Modern Orthodoxy’s “future will likely be as ambiguous and complicated as its complex, tension-filled philosophy”

Despite Rabbi Lamm’s eloquent and intellectually sophisticated elucidations of the Modern Orthodox world view, Modern Orthodoxy has failed to attract as many adherents as ultra-Orthodoxy—the American ultra-Orthodox population is currently twice as large as (and growing faster than) the Modern Orthodox population—a challenge to the movement that Eleff does not ignore. The ideology of Modern Orthodoxy, undergirded by Rabbi Soloveitchik’s distinctive blend of existentialism and neo-Kantianism, is a difficult one to grasp. Most people prefer clear lines and black-and-white differentiations to living with complexity, and it doesn’t help matters that even many of those rabbinic leaders who understand Soloveitchik’s philosophy and embody its values, such as Lord Rabbi Jonathan Sacks, do not identify themselves as Modern Orthodox.
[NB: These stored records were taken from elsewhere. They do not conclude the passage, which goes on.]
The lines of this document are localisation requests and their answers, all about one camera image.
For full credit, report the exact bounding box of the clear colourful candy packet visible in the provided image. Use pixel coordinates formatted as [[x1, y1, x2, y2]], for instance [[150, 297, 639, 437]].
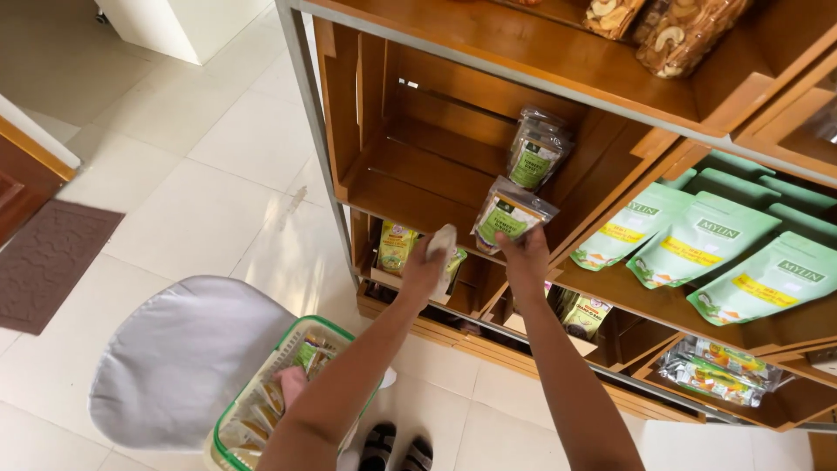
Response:
[[657, 356, 767, 408], [683, 337, 783, 392]]

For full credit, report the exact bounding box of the yellow snack packet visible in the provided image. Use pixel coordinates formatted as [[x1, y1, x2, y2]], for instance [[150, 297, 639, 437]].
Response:
[[377, 219, 420, 276]]

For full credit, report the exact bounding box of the large clear cashew pack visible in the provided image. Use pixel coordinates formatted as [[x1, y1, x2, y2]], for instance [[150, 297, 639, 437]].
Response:
[[633, 0, 754, 80]]

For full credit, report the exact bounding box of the wooden crate shelf rack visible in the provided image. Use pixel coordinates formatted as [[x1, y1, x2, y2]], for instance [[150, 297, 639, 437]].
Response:
[[275, 0, 837, 434]]

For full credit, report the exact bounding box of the green-rimmed white shopping basket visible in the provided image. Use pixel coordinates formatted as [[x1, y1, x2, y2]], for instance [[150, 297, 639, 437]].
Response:
[[203, 314, 381, 471]]

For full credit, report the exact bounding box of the black sandal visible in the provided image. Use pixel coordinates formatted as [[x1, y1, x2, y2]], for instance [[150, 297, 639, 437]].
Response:
[[398, 436, 434, 471], [357, 421, 398, 471]]

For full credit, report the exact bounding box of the small clear cashew pack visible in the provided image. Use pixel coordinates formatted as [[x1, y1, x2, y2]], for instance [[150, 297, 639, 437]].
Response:
[[582, 0, 646, 42]]

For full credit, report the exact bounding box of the white cleaning cloth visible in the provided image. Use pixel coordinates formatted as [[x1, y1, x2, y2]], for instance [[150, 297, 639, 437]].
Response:
[[425, 224, 459, 299]]

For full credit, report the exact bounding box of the brown doormat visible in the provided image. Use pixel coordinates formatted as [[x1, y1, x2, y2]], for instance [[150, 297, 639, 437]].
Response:
[[0, 199, 126, 336]]

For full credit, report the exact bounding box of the brown wooden door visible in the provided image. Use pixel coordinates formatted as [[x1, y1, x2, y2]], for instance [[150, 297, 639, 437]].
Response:
[[0, 114, 80, 247]]

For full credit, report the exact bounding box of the person's left hand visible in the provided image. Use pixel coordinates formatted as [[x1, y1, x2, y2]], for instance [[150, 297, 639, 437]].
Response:
[[399, 233, 452, 304]]

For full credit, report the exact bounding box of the row of green pouches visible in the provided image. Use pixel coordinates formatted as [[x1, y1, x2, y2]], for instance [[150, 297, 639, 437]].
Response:
[[570, 149, 837, 327]]

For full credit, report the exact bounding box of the grey cushioned seat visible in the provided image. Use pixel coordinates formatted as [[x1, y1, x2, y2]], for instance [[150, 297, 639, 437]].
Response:
[[88, 275, 299, 453]]

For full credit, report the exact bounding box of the yellow-green pouch with dark window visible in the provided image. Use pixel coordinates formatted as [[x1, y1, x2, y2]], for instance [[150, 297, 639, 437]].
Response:
[[560, 294, 614, 341]]

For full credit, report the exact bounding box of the heap of small yellow packets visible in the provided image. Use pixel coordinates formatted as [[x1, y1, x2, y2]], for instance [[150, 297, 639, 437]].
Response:
[[221, 334, 342, 460]]

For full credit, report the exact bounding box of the white cabinet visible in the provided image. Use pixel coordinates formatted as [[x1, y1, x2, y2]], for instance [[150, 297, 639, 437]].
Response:
[[95, 0, 276, 66]]

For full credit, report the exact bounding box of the green packet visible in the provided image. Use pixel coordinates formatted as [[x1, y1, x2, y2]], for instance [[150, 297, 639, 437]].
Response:
[[446, 247, 469, 293]]

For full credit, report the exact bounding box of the clear green-label snack packet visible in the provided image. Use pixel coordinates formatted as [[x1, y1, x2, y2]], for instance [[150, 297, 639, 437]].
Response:
[[515, 106, 570, 141], [507, 134, 575, 192], [471, 175, 561, 256]]

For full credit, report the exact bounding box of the person's right hand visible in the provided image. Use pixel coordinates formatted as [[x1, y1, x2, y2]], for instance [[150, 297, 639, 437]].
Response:
[[493, 224, 551, 306]]
This, combined with growing pressure from its right and left flanks, the prohibitive cost of the Modern Orthodox life (the “tuition crisis” is consistently cited as the greatest problem of religious life by Modern Orthodox Jews), widespread theological uncertainty (the 2017 Nishma survey found that only 64 percent of Modern Orthodox Jews believe that the Torah was given at Sinai), and a continuous “brain drain” in which many of the most committed American Modern Orthodox Jews leave for Israel—Modern Orthodox Jews have the highest rates of aliyah among all American Jews—means that the movement’s future will likely be as ambiguous and complicated as its complex, tension-filled philosophy.